When you’re working in large repositories with hundreds of MsBuild projects, you’re bound to have fairly complex build graphs. Over time, these can devolve and you may end up with lots of dependencies between projects which are no longer needed. This can cause builds to slow down as they are less parallelizable, and the developer experience can suffer as you unnecessarily rebuild libraries which have falsely depend on libraries you changed.

Luckily, the Roslyn compiler is smart enough to only include references which are actually used in an assembly’s metadata. So you can actually compare the references which are passed to the compiler against the references that actually make it into the compiled assembly.

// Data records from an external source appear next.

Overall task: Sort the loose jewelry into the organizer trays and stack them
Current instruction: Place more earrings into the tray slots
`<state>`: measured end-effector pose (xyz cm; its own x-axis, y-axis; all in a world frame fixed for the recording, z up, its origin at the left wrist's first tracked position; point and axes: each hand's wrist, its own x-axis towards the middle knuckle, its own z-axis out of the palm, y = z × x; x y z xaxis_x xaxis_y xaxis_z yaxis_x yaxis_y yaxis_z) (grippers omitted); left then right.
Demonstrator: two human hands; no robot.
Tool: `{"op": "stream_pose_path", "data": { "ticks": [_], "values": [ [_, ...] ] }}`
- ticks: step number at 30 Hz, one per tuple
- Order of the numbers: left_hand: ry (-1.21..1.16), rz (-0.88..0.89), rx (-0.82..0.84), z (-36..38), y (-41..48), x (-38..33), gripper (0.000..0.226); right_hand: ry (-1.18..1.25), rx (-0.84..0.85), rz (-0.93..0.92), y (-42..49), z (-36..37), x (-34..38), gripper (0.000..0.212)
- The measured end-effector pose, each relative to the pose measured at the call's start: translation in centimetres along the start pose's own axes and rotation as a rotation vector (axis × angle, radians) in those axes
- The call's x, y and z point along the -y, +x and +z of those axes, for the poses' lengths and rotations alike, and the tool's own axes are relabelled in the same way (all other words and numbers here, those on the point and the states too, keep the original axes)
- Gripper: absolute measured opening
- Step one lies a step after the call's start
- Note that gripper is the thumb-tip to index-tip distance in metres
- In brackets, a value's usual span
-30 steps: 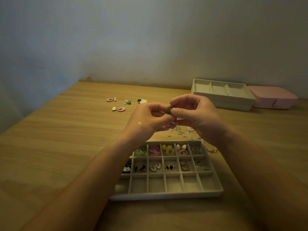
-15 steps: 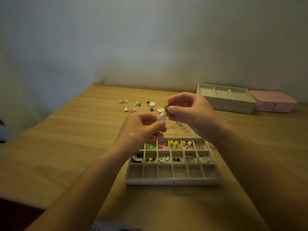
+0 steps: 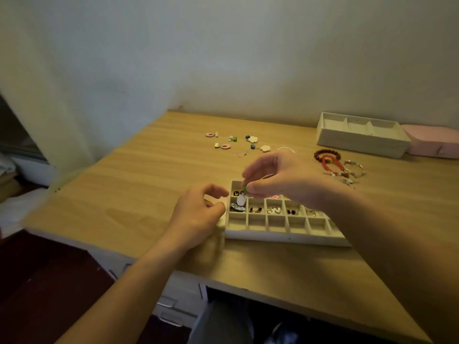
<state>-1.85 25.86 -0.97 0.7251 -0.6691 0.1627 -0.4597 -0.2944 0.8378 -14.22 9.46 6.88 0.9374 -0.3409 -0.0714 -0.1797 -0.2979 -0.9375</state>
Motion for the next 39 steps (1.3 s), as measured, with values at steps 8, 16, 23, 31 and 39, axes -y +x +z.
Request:
{"op": "stream_pose_path", "data": {
  "ticks": [8, 16, 23, 31, 39],
  "values": [
    [-0.212, -0.054, 0.284, 0.0, -0.5, 1.0, 0.049, -0.176, -0.034, -0.023, 0.5, 1.7, -1.5, 0.024],
    [-0.143, -0.026, 0.319, 0.8, 0.4, 0.2, 0.031, -0.346, -0.004, -0.015, 1.0, 1.8, -2.1, 0.025],
    [-0.056, 0.029, 0.238, 0.9, 0.6, 0.5, 0.033, -0.341, 0.012, -0.006, 1.2, 2.2, -2.6, 0.023],
    [-0.103, 0.012, 0.25, 0.2, 0.5, 0.9, 0.043, -0.4, 0.017, 0.014, 1.6, 2.5, -2.9, 0.023],
    [-0.126, 0.0, 0.263, -0.3, 0.6, 1.2, 0.031, -0.52, -0.038, -0.04, 1.3, 3.3, -3.3, 0.02]
  ]
}}
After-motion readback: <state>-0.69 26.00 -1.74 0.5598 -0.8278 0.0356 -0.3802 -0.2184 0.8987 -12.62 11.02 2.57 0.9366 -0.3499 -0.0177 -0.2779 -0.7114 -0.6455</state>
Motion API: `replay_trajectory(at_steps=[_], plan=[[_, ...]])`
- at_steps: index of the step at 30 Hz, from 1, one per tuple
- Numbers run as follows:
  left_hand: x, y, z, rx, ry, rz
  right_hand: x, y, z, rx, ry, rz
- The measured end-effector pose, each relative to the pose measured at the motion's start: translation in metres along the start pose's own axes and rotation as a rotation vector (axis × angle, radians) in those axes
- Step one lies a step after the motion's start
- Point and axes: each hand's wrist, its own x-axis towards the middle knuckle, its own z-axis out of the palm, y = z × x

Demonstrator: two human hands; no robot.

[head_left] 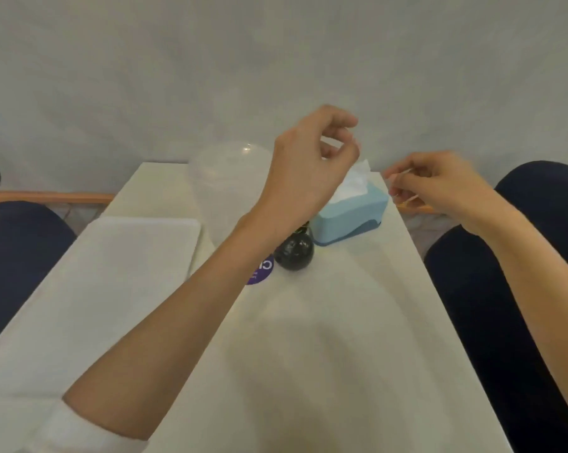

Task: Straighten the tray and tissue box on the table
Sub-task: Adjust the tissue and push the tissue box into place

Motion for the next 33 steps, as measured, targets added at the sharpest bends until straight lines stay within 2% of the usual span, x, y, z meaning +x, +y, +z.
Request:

You can figure out which references make it into the assembly using a tool like ILSpy or dotPeek, or even use the reflection method Assembly.GetReferencedAssemblies.

There are three different ways that references can be included in your project: Reference, ProjectReference, and PackageReference.

References and Project References

References and Project References are both fairly straightforward. Each reference gets resolved, usually by its HintPath if it isn’t a framework assembly, and passed to the compiler. Similarly for project references, MsBuild does an inner build to determine each project reference’s target assembly and passes that to the compiler for the outer build. For both of these, it’s pretty straightforward to just compare each reference passed to the compiler and check whether it made it into the assembly’s metadata.

Transitivity

But wait, what if an indirect dependency is required at run time, but not at compile time? This can happen if you have a project with a dependency which itself has a dependency which isn’t directly required by the original project. To build the project, the indirect dependency may not be needed, however if the project produces something runnable like an exe or a unit test assembly, certain code paths may require the indirect dependency to get loaded into the App Domain.

So for project which produce something runnable, we have to consider all transitive references and not just the references the main assembly has.

Package References

Package references are where things get a little complicated. In the new Sdk-style projects, MsBuild and NuGet work together to form the entire dependency graph for the package references you specified, collects all the assemblies for all of those packages, and passes every single one of them to the compiler. With the packaging of the framework assemblies themselves (ie. netstandard2.0 and netcoreapp2.0), this can get fairly huge. As an example, for a fairly simple web application I have, a whopping 366 /reference parameters are passed to csc.exe. As if things weren’t complicated enough, some packages like Microsoft.AspNetCore.All are really just meta-packages which themselves don’t have any assemblies but instead just have a number of dependencies which do contain assemblies to be referenced. And then packages like Microsoft.Net.Compilers don’t add any references but instead provide additional build tooling by way of MsBuild props and targets.

So for package references, we have to account for any assembly in the package or any packages it depends on, and also for cases where they don’t provide references at all.

Introducing ReferenceTrimmer

If all of this seems overwhelming enough to make you not want to bother cleaning up your projects, fear not. I’ve create a little tool called ReferenceTrimmer which does all the work for you.

When you run it, it accounts for each of the things discussed above and prints out what it believes are unnecessary references, project references, and package references.

I’m sure it doesn’t cover all cases yet, and likely reports false-positives and false-negatives, but it was able to find some issues in some of my smaller projects even. Contributions are always welcome if you find that it could do better though!